» TASK DETAILS
Your task is to copy the listing exactly, with the pictures left out.

⁂

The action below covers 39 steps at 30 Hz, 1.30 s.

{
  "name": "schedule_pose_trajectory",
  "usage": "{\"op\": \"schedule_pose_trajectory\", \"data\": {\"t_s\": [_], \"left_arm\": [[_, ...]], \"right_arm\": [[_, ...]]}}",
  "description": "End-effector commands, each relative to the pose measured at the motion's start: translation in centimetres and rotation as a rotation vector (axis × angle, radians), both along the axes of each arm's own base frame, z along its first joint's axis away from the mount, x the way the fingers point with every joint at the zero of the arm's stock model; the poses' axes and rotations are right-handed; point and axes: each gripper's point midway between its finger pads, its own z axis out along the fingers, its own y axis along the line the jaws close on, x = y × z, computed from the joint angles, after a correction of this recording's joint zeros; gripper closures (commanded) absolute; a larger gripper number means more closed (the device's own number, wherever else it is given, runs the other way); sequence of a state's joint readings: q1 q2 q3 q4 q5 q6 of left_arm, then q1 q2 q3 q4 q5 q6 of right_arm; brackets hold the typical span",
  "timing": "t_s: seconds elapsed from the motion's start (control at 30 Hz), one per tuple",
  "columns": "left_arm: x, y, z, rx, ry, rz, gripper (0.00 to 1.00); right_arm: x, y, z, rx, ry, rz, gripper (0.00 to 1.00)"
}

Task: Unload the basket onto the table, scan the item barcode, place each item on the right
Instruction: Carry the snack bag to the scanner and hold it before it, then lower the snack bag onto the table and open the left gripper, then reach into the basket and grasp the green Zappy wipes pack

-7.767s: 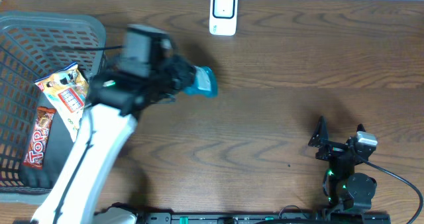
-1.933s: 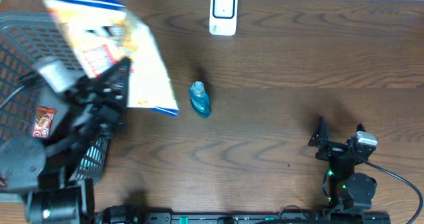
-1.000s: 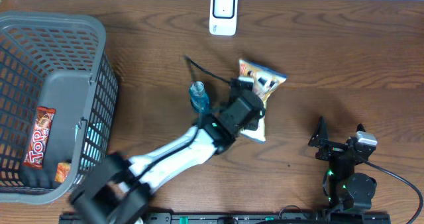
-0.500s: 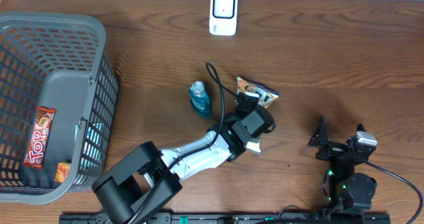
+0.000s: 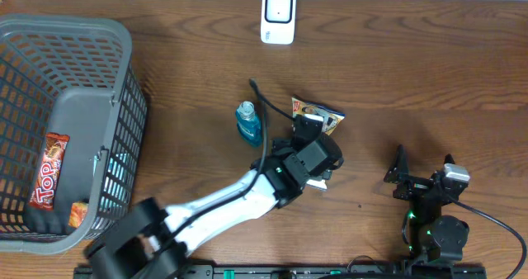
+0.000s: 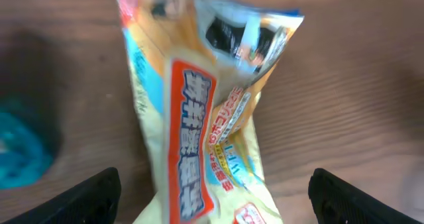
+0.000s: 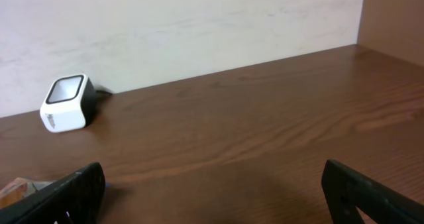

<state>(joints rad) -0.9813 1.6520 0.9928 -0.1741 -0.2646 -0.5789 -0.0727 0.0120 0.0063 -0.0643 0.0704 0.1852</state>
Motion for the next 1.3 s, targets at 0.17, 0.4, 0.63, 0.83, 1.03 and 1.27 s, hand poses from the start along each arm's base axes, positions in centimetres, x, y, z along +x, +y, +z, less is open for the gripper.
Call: {"op": "schedule_pose_trajectory", "data": {"t_s": [0.17,0.4,0.63,0.83,1.03,1.27], "left_arm": [[-0.9,1.1,7.8,-0.092,-0.104,-0.026,0.04],[-1.1,3.7,16.6,-0.109,-0.245,-0.047,0.02],[2.2,13.5,26.6,0.001,-0.359,0.180,0.02],[4.5,26.2,31.9,0.003,-0.385,0.569,0.02],[3.6,37.5,29.5,-0.004,-0.249,0.915,0.02],[0.4,45.1,21.9,-0.230,0.113,1.311,0.02]], "right_arm": [[0.0,0.1,0.0,-0.010,0.001,0.004,0.01],[0.0,0.1,0.0,-0.010,0.001,0.004,0.01],[0.0,0.1,0.0,-0.010,0.001,0.004,0.01],[0.0,0.1,0.0,-0.010,0.001,0.004,0.01],[0.0,0.1,0.0,-0.010,0.001,0.004,0.01],[0.0,0.1,0.0,-0.010,0.001,0.004,0.01]]}}
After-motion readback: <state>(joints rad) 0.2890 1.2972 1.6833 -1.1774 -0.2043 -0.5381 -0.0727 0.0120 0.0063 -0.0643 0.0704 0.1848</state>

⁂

» WORKED SOLUTION
The action below covers 39 steps at 30 Hz, 1.30 s.

{
  "name": "schedule_pose_trajectory",
  "usage": "{\"op\": \"schedule_pose_trajectory\", \"data\": {\"t_s\": [_], \"left_arm\": [[_, ...]], \"right_arm\": [[_, ...]]}}",
  "description": "End-effector commands, each relative to the pose measured at the motion's start: translation in centimetres and rotation as a rotation vector (axis × angle, radians), both along the axes of each arm's own base frame, z along its first joint's axis away from the mount, x the way the fingers point with every joint at the zero of the arm's stock model; the poses' axes and rotations are right-handed; point and axes: each gripper's point midway between its finger pads, its own z axis out along the fingers, its own y axis along the line the jaws close on, x = y × z, computed from the joint angles, after a correction of this recording's joint zeros; gripper closures (commanded) absolute; a larger gripper number means more closed (the device's own number, wherever else it is given, runs the other way); sequence of a state's joint readings: q1 q2 q3 q4 q5 q6 of left_arm, then q1 q2 q3 q4 q5 q6 of right_arm; brackets hold the typical span",
  "timing": "t_s: seconds elapsed from the motion's start (control at 30 Hz), one per tuple",
  "columns": "left_arm: x, y, z, rx, ry, rz, gripper (0.00 to 1.00); right_arm: x, y, z, rx, ry, rz, gripper (0.00 to 1.00)"
}

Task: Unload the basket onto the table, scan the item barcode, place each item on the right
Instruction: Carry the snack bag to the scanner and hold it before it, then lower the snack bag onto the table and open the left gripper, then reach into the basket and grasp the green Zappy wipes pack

-7.767s: 
-1.933s: 
-1.000s: 
-0.500s: 
+0.000s: 
+0.000s: 
+0.000s: 

<state>(joints rad) -0.9813 1.6520 0.9928 -0.1741 -0.2646 -0.5789 -0.0727 0.0120 0.0063 -0.0643 0.0704 0.1852</state>
Motion for the next 1.3 s, targets at 0.17, 0.4, 0.63, 0.83, 1.03 and 1.27 s, hand poses from the start along each arm's base axes, positions in centimetres, x, y, z along +x, +y, +z, less is open for the gripper.
Call: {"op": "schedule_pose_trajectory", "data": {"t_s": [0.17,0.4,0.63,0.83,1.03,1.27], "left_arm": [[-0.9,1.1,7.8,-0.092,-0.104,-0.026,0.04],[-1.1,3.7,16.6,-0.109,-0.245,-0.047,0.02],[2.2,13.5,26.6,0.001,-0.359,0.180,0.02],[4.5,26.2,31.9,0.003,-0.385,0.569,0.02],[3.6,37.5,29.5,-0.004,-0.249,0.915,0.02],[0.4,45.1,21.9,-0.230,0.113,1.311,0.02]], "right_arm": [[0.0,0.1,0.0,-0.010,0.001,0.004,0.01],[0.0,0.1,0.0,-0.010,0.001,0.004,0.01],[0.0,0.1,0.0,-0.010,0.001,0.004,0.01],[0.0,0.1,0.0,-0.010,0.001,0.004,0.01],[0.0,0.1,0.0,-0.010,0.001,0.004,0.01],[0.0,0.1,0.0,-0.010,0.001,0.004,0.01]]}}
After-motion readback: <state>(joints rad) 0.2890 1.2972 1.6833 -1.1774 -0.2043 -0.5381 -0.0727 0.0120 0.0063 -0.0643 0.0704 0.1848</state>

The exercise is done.